• **TASK BRIEF**: Nothing in the records may change. Output them all exactly.

• **RECORD EXCERPTS**:
======

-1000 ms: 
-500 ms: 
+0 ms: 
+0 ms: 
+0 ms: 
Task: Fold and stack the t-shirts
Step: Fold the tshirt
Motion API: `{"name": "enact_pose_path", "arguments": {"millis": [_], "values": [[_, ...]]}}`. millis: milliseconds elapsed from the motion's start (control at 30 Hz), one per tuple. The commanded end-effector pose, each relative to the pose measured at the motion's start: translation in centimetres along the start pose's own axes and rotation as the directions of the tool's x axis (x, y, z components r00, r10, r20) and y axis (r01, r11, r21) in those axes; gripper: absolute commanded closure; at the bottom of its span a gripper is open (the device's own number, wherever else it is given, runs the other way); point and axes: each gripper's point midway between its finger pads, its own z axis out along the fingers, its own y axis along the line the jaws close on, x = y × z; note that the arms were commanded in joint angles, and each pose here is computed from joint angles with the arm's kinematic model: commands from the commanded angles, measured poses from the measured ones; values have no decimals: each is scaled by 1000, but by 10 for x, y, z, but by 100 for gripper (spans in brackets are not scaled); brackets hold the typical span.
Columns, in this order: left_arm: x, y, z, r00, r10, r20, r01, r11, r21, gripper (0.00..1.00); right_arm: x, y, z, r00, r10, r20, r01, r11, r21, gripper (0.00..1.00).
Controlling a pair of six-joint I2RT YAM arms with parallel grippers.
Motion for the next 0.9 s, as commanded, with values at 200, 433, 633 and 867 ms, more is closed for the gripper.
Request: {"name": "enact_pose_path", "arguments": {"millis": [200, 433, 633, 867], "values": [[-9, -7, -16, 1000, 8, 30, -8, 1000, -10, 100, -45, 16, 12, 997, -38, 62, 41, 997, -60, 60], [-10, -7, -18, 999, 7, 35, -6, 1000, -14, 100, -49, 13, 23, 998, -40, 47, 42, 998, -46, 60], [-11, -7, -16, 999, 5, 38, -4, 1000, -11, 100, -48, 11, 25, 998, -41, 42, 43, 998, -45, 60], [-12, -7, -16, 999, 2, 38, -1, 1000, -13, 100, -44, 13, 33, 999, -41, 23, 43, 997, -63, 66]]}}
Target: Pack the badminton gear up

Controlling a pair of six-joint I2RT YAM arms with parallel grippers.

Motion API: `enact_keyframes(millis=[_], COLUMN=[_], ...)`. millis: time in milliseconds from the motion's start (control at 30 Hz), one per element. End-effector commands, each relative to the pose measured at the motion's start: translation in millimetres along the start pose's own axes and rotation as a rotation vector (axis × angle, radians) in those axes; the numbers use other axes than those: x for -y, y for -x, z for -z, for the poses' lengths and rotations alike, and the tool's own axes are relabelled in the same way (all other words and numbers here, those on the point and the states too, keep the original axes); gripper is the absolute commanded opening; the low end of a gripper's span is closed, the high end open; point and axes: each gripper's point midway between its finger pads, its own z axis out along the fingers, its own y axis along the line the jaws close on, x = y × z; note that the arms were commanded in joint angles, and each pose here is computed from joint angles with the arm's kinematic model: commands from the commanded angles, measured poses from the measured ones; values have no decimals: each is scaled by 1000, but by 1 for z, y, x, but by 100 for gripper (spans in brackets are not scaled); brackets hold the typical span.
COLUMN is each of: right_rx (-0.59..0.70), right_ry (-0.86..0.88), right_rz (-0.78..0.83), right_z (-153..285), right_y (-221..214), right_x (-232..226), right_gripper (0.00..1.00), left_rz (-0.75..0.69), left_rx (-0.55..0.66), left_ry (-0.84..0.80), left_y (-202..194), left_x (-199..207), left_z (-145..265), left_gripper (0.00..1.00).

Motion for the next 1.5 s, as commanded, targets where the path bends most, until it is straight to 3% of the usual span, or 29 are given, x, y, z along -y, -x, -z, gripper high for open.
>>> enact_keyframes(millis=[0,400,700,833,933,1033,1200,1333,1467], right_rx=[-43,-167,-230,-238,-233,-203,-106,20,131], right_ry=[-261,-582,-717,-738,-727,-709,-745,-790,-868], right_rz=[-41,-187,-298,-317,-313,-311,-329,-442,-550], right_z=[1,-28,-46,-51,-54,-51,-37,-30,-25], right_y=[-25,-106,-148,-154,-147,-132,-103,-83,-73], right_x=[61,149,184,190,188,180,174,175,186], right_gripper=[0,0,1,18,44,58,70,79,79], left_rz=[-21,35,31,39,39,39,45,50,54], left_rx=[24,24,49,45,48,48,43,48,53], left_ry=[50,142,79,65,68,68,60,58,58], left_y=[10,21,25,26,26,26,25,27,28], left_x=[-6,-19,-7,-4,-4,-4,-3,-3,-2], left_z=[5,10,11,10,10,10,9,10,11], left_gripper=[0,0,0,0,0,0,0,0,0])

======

• **EXPECTED OUTPUT**:
-1000 ms: 
-500 ms: 
+0 ms: 
+0 ms: 
+0 ms: 
Task: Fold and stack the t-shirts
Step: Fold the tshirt
Motion API: `{"name": "enact_pose_path", "arguments": {"millis": [_], "values": [[_, ...]]}}`. millis: milliseconds elapsed from the motion's start (control at 30 Hz), one per tuple. The commanded end-effector pose, each relative to the pose measured at the motion's start: translation in centimetres along the start pose's own axes and rotation as the directions of the tool's x axis (x, y, z components r00, r10, r20) and y axis (r01, r11, r21) in those axes; gripper: absolute commanded closure; at the bottom of its span a gripper is open (the device's own number, wherever else it is given, runs the other way); point and axes: each gripper's point midway between its finger pads, its own z axis out along the fingers, its own y axis along the line the jaws close on, x = y × z; note that the arms were commanded in joint angles, and each pose here is computed from joint angles with the arm's kinematic model: commands from the commanded angles, measured poses from the measured ones; values have no decimals: each is scaled by 1000, but by 10 for x, y, z, but by 100 for gripper (spans in brackets are not scaled); brackets hold the typical span.
Columns, in this order: left_arm: x, y, z, r00, r10, r20, r01, r11, r21, gripper (0.00..1.00); right_arm: x, y, z, r00, r10, r20, r01, r11, r21, gripper (0.00..1.00).
Controlling a pair of six-joint I2RT YAM arms with parallel grippers.
Motion for the next 0.9 s, as commanded, with values at 200, 433, 633 and 867 ms, more is closed for the gripper.
Request: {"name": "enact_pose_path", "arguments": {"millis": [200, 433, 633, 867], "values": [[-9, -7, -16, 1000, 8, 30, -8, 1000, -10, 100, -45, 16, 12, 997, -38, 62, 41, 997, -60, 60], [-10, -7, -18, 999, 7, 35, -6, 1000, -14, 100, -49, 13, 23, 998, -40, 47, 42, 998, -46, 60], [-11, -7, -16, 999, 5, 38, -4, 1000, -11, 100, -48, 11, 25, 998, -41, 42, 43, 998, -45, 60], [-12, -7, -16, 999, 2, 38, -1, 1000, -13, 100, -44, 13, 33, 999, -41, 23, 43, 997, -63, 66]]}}
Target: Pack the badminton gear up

Controlling a pair of six-joint I2RT YAM arms with parallel grippers.

Motion API: `enact_keyframes(millis=[_], COLUMN=[_], ...)`. millis: time in milliseconds from the motion's start (control at 30 Hz), one per element. End-effector commands, each relative to the pose measured at the motion's start: translation in millimetres along the start pose's own axes and rotation as a rotation vector (axis × angle, radians) in those axes; the numbers use other axes than those: x for -y, y for -x, z for -z, for the poses' lengths and rotations alike, and the tool's own axes are relabelled in the same way (all other words and numbers here, those on the point and the states too, keep the original axes); gripper is the absolute commanded opening; the low end of a gripper's span is closed, the high end open; point and axes: each gripper's point midway between its finger pads, its own z axis out along the fingers, its own y axis along the line the jaws close on, x = y × z; note that the arms were commanded in joint angles, and each pose here is computed from joint angles with the arm's kinematic model: commands from the commanded angles, measured poses from the measured ones; values have no decimals: each is scaled by 1000, but by 1 for z, y, x, but by 100 for gripper (spans in brackets are not scaled); brackets hold the typical span.
COLUMN is each of: right_rx (-0.59..0.70), right_ry (-0.86..0.88), right_rz (-0.78..0.83), right_z (-153..285), right_y (-221..214), right_x (-232..226), right_gripper (0.00..1.00), left_rz (-0.75..0.69), left_rx (-0.55..0.66), left_ry (-0.84..0.80), left_y (-202..194), left_x (-199..207), left_z (-145..265), left_gripper (0.00..1.00).

Motion for the next 1.5 s, as commanded, targets where the path bends most, until it is straight to 3% of the usual span, or 29 are given, x, y, z along -y, -x, -z, gripper high for open.
>>> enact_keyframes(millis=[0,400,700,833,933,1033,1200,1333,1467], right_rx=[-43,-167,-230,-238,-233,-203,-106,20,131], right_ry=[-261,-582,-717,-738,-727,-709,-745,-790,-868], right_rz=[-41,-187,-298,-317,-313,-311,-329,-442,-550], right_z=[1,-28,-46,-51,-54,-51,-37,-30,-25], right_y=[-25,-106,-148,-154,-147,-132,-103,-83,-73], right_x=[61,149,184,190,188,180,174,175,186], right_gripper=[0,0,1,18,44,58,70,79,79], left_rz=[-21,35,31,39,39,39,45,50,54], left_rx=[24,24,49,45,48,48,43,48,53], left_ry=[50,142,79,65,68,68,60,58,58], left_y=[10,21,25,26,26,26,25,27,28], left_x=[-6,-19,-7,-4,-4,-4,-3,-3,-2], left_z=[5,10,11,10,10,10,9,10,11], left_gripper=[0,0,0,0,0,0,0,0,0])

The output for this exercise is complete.